The Minit and Militia has organized the town’s parade, ceremonies on the Town Common, and visits to the graves of veterans in the town’s three cemeteries for about 45 years. The group was organized in the years leading up to our country’s Bicentennial celebration and two of its charter members — Gordon Hall and Roy Walters — were among the participants in Saturday’s ceremonies. They were joined by Capt. Rich Stratton, Geoff Bemiss, Bill Peacock, Tim Brooks and the company’s two youngest members, Keith Major, 16, and Michael Peacock, 12.

Community involvement

This week, town buildings and the graves of veterans will be decorated with American flags by the DPW. All residents are encouraged to recognize Memorial Day by decorating their homes, decks, porches and yards in red, white and blue in time for the holiday, so fly the American flag with pride. If at all possible to do safely, consider taking an older relative for a drive around town to enjoy these displays or befriend an elderly neighbor and go for a walk in your neighborhood, in the fresh air and sunshine, to admire the care and consideration that went into creating them.

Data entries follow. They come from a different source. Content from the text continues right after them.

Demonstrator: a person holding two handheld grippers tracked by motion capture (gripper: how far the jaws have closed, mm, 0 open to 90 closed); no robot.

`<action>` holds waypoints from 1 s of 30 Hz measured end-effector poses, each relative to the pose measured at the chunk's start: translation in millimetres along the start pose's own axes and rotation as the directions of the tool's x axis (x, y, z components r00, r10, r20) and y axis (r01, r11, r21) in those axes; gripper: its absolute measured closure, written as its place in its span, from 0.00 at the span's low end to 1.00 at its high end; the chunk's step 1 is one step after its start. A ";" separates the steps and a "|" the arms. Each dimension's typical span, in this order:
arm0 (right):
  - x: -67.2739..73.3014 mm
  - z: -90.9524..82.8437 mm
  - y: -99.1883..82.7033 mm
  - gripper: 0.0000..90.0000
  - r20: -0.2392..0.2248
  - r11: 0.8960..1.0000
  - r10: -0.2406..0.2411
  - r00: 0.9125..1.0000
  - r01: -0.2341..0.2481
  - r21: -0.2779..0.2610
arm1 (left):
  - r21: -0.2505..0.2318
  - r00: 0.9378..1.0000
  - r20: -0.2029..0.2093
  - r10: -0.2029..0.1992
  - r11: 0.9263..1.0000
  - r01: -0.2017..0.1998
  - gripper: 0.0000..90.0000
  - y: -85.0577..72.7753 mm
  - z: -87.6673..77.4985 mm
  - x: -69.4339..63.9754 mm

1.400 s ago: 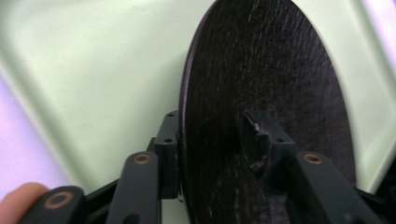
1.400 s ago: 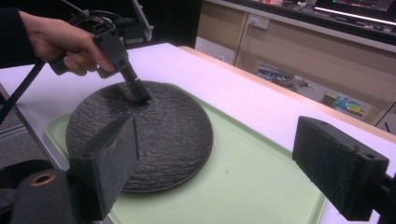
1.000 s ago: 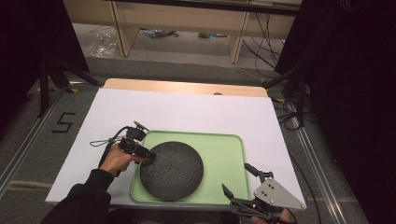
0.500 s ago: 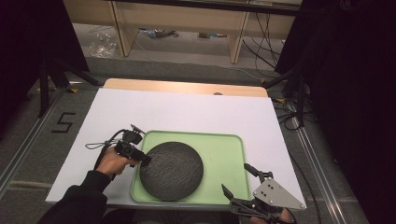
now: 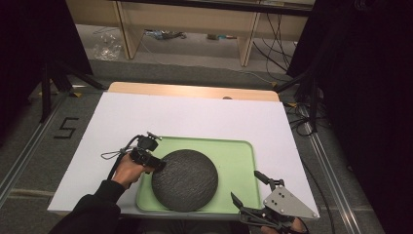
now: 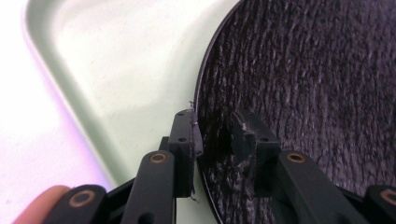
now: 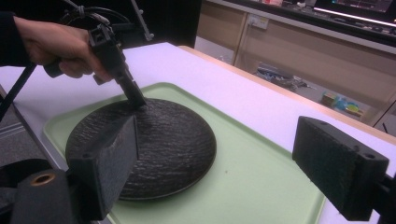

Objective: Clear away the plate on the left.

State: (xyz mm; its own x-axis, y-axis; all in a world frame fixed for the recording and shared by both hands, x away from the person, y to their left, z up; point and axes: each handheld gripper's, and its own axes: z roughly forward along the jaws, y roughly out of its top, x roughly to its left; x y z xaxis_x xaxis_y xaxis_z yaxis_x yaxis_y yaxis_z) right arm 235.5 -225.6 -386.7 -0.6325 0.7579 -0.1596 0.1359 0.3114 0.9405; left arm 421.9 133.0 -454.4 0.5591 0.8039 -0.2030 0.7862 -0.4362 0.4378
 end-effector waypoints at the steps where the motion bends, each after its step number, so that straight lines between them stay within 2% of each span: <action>1: 0.2 0.0 0.0 0.17 -0.002 1.000 0.002 1.000 -0.002 0.004 | -0.003 1.000 0.006 0.006 1.000 -0.006 0.76 2.9 2.6 -3.5; 2: -0.1 0.2 -0.1 0.17 0.000 1.000 -0.009 1.000 0.009 0.000 | -0.004 1.000 0.015 0.009 1.000 -0.009 0.76 4.9 4.0 -4.2; 11: 0.1 0.3 -0.2 0.17 -0.006 1.000 -0.002 1.000 0.002 0.002 | -0.028 1.000 0.006 0.030 0.999 -0.030 0.76 13.0 10.9 -13.9; 12: 0.4 0.1 -0.3 0.17 -0.007 1.000 -0.003 1.000 0.003 0.003 | -0.043 1.000 0.020 0.023 0.999 -0.022 0.76 14.1 12.9 -15.2; 16: 0.2 0.1 0.0 0.17 -0.006 1.000 0.002 1.000 -0.002 0.003 | -0.039 0.998 0.040 0.050 0.998 -0.048 0.71 16.6 14.7 -19.3; 18: 0.4 0.0 -0.2 0.17 -0.008 1.000 -0.005 1.000 0.005 0.002 | -0.053 0.998 0.050 0.041 0.998 -0.038 0.68 16.9 16.3 -21.2; 19: 0.5 0.1 -0.2 0.17 -0.009 1.000 -0.007 1.000 0.007 0.002 | -0.039 0.996 0.058 0.068 0.997 -0.066 0.68 17.8 15.6 -20.0; 25: 0.2 0.4 -0.1 0.17 -0.008 1.000 -0.005 1.000 0.005 0.001 | -0.049 0.995 0.064 0.071 0.996 -0.068 0.67 19.5 17.9 -22.1; 26: 0.2 0.5 -0.1 0.17 -0.008 1.000 -0.003 1.000 0.003 0.002 | -0.071 0.996 0.068 0.050 0.996 -0.045 0.67 20.1 20.0 -24.1; 27: 0.2 0.5 -0.1 0.17 -0.008 1.000 -0.003 1.000 0.003 0.002 | -0.071 0.996 0.068 0.050 0.996 -0.045 0.67 20.1 20.0 -24.1; 28: 0.4 0.5 -0.3 0.17 -0.009 1.000 -0.005 1.000 0.005 0.002 | -0.057 0.995 0.069 0.072 0.996 -0.068 0.67 21.2 19.6 -22.7; 29: 0.8 0.5 -0.1 0.17 -0.009 1.000 -0.004 1.000 0.004 0.005 | -0.081 0.996 0.074 0.049 0.996 -0.043 0.66 21.9 21.9 -25.7; 30: 0.8 0.5 -0.1 0.17 -0.008 1.000 -0.003 1.000 0.003 0.005 | -0.058 0.994 0.075 0.075 0.996 -0.071 0.66 22.9 20.8 -24.5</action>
State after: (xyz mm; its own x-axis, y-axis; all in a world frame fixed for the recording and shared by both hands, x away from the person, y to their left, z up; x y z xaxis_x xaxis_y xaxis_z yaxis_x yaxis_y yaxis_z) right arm 235.3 -224.7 -387.0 -0.6390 0.7524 -0.1600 0.1375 0.3164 0.9386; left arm 431.7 95.0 -457.6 0.6344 0.7366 -0.2343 0.7280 -0.4675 0.5014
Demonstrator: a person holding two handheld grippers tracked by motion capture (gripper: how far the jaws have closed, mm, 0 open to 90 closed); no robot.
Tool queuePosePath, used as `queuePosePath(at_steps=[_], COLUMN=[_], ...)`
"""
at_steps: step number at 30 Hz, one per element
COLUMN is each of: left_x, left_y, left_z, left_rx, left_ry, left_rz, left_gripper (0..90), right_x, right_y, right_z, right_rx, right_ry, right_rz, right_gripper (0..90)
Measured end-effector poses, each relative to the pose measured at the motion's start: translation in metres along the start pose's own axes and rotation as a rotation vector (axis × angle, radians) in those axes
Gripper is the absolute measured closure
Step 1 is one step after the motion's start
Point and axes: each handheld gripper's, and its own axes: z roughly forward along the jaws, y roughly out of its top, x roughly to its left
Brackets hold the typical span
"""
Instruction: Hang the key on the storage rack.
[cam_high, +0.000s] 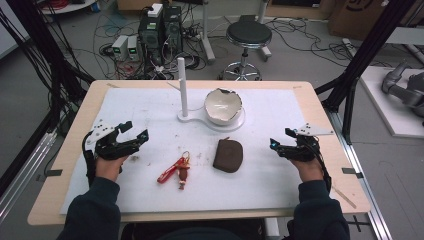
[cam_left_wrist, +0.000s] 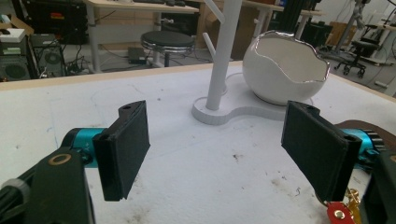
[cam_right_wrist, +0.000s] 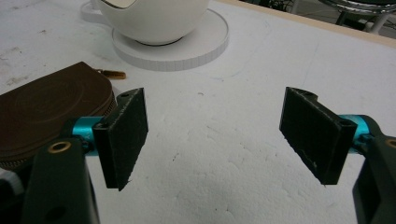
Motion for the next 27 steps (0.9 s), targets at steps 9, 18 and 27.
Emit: queuePosePath(at_steps=[9, 18, 27], left_x=[-0.015, -0.023, -0.036], left_y=[-0.002, -0.008, -0.022], left_z=[0.012, 0.020, 0.035], left_rx=[0.039, 0.118, 0.316], left_ry=[-0.042, -0.092, -0.243], left_rz=[0.018, 0.039, 0.077], left_gripper=[24.7, 25.2, 30.7], right_x=[-0.002, 0.000, 0.006], right_y=[-0.002, -0.002, 0.000], right_z=[0.000, -0.001, 0.002], right_rx=[0.002, 0.010, 0.016], right_ry=[0.009, -0.002, -0.002], right_rz=[0.012, -0.005, -0.025], right_gripper=[24.0, 24.1, 24.3])
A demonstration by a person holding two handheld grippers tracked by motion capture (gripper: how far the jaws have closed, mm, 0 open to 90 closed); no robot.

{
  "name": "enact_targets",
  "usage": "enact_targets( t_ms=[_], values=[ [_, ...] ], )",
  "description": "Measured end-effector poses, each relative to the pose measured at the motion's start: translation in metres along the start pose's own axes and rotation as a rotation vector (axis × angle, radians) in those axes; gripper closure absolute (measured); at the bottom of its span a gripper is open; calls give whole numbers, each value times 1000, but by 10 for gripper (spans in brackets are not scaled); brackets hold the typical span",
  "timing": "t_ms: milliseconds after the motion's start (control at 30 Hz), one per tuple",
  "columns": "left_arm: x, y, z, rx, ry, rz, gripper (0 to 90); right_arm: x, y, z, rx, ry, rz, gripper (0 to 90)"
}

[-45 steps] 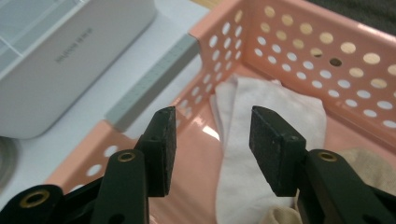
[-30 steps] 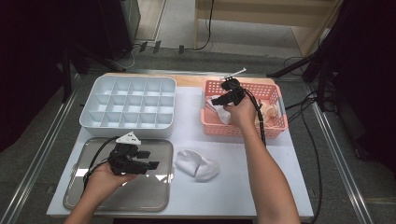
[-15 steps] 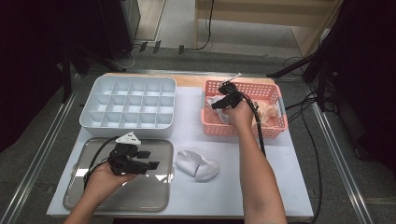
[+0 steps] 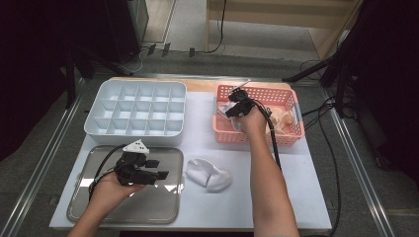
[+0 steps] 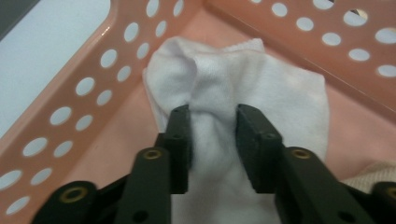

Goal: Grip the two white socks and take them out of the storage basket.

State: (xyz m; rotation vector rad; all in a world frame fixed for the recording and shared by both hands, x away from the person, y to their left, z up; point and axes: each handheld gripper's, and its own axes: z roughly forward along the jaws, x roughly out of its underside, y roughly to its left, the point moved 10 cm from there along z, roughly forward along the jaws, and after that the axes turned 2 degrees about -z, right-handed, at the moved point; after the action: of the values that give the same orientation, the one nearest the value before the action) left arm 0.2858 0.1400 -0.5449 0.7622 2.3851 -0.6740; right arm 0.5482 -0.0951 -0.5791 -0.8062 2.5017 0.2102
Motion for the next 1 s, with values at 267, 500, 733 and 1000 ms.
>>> enact_targets(
  t_ms=[267, 500, 733, 1000],
  values=[
    [0, 1, 0, 0, -1, -3, 420, 1, 1, -6, -68, 32, 65, 821],
    [-1, 1, 1, -1, -1, -4, 421, -9, 1, -24, -103, -35, 97, 824],
    [-1, -1, 2, 1, 1, 1, 421, -18, 5, -48, -136, -100, 92, 825],
    [-3, -2, 3, 4, 0, -1, 421, -20, 13, -73, -171, -126, 70, 825]
  ],
)
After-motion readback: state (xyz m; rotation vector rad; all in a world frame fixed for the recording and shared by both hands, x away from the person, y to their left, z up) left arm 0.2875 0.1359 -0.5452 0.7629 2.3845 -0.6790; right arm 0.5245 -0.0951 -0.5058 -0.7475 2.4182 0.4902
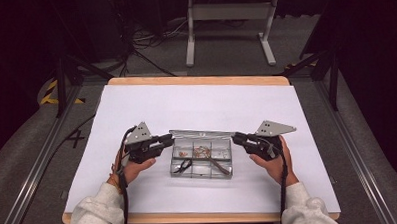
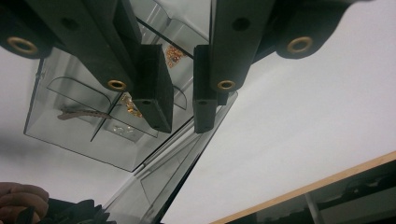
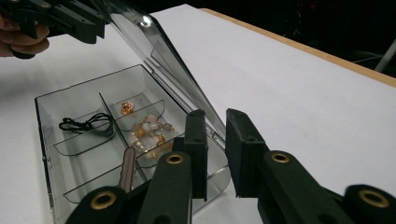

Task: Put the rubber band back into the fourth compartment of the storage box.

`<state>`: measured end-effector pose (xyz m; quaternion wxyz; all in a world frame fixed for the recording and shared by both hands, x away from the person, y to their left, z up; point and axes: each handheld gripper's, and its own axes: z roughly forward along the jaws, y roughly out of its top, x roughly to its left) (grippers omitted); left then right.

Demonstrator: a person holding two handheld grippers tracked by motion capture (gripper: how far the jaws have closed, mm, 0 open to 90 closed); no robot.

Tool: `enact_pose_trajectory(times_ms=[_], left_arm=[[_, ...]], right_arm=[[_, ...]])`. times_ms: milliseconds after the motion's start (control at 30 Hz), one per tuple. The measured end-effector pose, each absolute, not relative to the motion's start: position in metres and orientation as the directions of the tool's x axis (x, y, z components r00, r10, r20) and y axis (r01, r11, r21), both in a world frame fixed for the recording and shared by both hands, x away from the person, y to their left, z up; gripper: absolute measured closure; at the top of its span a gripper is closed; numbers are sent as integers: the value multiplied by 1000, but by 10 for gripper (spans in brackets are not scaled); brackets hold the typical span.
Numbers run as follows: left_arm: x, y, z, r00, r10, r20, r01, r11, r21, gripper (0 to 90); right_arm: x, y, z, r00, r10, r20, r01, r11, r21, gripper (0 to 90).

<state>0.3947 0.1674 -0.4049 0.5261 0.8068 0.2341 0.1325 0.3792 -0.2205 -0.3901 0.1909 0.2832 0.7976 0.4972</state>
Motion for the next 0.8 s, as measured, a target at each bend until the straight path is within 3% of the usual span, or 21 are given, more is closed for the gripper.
enact_pose_trajectory(times_ms=[300, 533, 800], left_arm=[[393, 169, -403, 858, 512, -33, 233, -332, 914, 795], [392, 170, -403, 860, 509, -34, 233, -332, 914, 803], [390, 171, -404, 868, 496, -32, 230, -345, 910, 808]], right_arm=[[373, -221, -389, -756, 653, -38, 268, 361, 893, 817], [366, -224, -390, -759, 650, -30, 288, 377, 880, 899], [363, -215, -390, -785, 620, -23, 278, 385, 880, 900]])
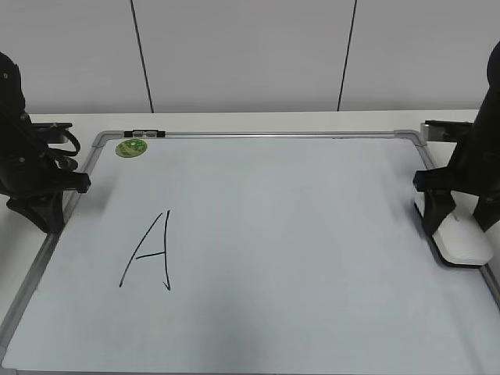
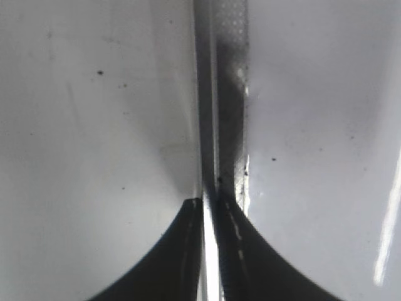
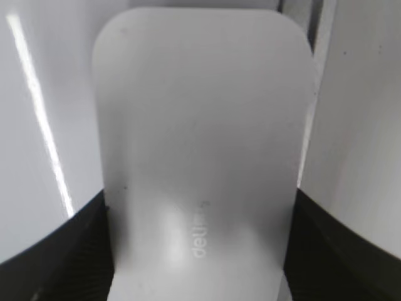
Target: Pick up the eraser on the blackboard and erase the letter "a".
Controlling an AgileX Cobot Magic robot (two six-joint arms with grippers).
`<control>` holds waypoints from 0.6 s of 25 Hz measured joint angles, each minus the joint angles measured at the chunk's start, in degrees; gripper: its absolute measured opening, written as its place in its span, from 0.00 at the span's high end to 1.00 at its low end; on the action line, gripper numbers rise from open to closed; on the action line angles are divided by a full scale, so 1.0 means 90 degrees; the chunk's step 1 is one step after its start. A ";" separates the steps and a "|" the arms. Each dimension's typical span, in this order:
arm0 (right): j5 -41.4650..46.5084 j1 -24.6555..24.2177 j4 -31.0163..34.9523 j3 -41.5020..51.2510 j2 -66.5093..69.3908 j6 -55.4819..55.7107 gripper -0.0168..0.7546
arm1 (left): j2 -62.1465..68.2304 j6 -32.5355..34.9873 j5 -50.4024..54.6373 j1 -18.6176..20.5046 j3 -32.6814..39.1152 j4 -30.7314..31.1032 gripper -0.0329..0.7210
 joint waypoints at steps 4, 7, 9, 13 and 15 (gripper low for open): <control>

And don’t forget to tune into the local access cable channels, YouTube, or any of the many local Facebook community pages, the public NORCAM and Transcript Facebook pages, or the town’s Veterans’ Services Department website to enjoy and share this virtual tribute.

Lastly, Veterans’ Services Director Sue Magner has asked residents to consider placing a light in their windows from Sunday, May 24 through Monday, May 25 in remembrance of all those who were lost to war.